BY JEN FARNSWORTH
A time not too long ago, families with a child diagnosed withaAutism were faced with many unanswered questions, with a scarcity of true experts in sight. Today the support for those with autistic children has become more comprehensive and accessible as advances in science, medicine and counseling have been more abundant.
Like many other disabilities or even illnesses, having a support system can get you through trying times. Often times those affected by autism will say the knowledge you are not alone even though there are still unanswered questions, is a major benefit. For those in the Capital District there are experts who can make things manageable.
Places like The Saratoga Council on Autism and the Autism Society of The Greater Capital Region offer an abundance of resources including helping to understand the spectrum of autistic children, finding the right physicians and trying to understand what your school district can offer. They also provide information on support for families, siblings, biomedical support and age appropriate care.
Janine Kruiswijk, executive director for the Autism Society of the Greater Capital Region said understanding the statistics is just the first step in grasping autism and realizing how common it is. Kruiswijk said Autism is a complex developmental disability affecting an individual in the areas of social interaction and communication. She said you often hear the term “spectrum” which is a way of determining each individual differently as the condition varies in its’ degree of severity. The society reports as many as 1.5 million Americans, both children and adults, are thought to have autism today. Kruiswijk said it’s important to get out during awareness month to see all there is available. Especially during April, the month designated as autism awareness month.

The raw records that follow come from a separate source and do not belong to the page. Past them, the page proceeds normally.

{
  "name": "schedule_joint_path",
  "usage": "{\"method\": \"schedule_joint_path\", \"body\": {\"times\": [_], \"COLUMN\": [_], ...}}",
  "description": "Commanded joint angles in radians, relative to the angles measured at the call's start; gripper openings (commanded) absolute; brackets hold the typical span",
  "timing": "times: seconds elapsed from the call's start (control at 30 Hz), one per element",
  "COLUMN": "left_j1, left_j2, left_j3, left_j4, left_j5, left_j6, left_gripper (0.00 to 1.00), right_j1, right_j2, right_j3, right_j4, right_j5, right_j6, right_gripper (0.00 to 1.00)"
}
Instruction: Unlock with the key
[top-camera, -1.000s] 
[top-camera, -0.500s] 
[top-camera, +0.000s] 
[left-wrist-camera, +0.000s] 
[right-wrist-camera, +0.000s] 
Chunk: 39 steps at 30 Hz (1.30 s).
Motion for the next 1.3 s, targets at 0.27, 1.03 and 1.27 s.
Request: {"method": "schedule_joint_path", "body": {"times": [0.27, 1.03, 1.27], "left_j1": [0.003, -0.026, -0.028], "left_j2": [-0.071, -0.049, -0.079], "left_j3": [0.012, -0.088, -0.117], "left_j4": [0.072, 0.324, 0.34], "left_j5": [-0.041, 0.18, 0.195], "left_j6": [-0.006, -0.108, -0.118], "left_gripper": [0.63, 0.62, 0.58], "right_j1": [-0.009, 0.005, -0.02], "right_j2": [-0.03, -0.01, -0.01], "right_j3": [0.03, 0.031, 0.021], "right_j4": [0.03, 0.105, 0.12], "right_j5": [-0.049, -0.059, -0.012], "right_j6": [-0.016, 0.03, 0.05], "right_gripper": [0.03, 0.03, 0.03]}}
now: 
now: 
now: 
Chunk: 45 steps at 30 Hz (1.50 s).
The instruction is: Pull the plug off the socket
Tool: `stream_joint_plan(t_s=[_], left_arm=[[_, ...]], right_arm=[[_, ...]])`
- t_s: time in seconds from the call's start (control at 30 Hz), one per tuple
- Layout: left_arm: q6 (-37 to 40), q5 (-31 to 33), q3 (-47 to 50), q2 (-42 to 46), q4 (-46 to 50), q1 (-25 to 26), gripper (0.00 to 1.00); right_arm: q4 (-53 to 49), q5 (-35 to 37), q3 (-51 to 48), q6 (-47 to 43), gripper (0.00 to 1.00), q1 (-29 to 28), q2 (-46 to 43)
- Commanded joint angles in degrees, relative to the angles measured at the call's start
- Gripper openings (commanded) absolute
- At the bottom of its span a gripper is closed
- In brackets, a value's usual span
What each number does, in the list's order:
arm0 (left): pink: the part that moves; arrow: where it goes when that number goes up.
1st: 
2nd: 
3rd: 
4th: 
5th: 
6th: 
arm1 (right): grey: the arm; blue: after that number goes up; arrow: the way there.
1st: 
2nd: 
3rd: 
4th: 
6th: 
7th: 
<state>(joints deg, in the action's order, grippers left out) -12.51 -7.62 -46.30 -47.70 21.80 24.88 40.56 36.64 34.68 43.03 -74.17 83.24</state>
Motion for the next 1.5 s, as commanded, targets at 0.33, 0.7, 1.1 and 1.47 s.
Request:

“There are many opportunities to get out and take part of Autism Awareness [Month]. We’ll be over at Crossgates Mall on Saturday, April 30, with our outreach tables. We also have an autism awareness ribbon campaign going on which is a paper ribbon that people buy at local businesses, ” said Kruiswijk.
Ballston Spa mom of four Debbie Ronca has two children who fall on the spectrum. She said networking and looking to other families, especially after just being diagnosed is crucial. She said people don’t realize how many families are in the same situation and talking with them can really take away the initial feeling of loneliness many parents and older siblings sometimes feel.
“Other parents can be a tremendous help and help give you the mechanisms to use that you may not find anywhere else,” said Ronca.
Ronca said it’s important to get the child into available services as soon as possible and to take advantage of what your school district has to offer as well as other services that may help in addition to school as well as beyond school aged years. Ballston Spa Central School District special education teacher and Ride4Austism committee Chairperson Julie Slichko said there is a very strong support system in Ballston Spa, between parents, educators and community based programs.
“There are networks, supportive parents, many, many resources for families,” said Slichko.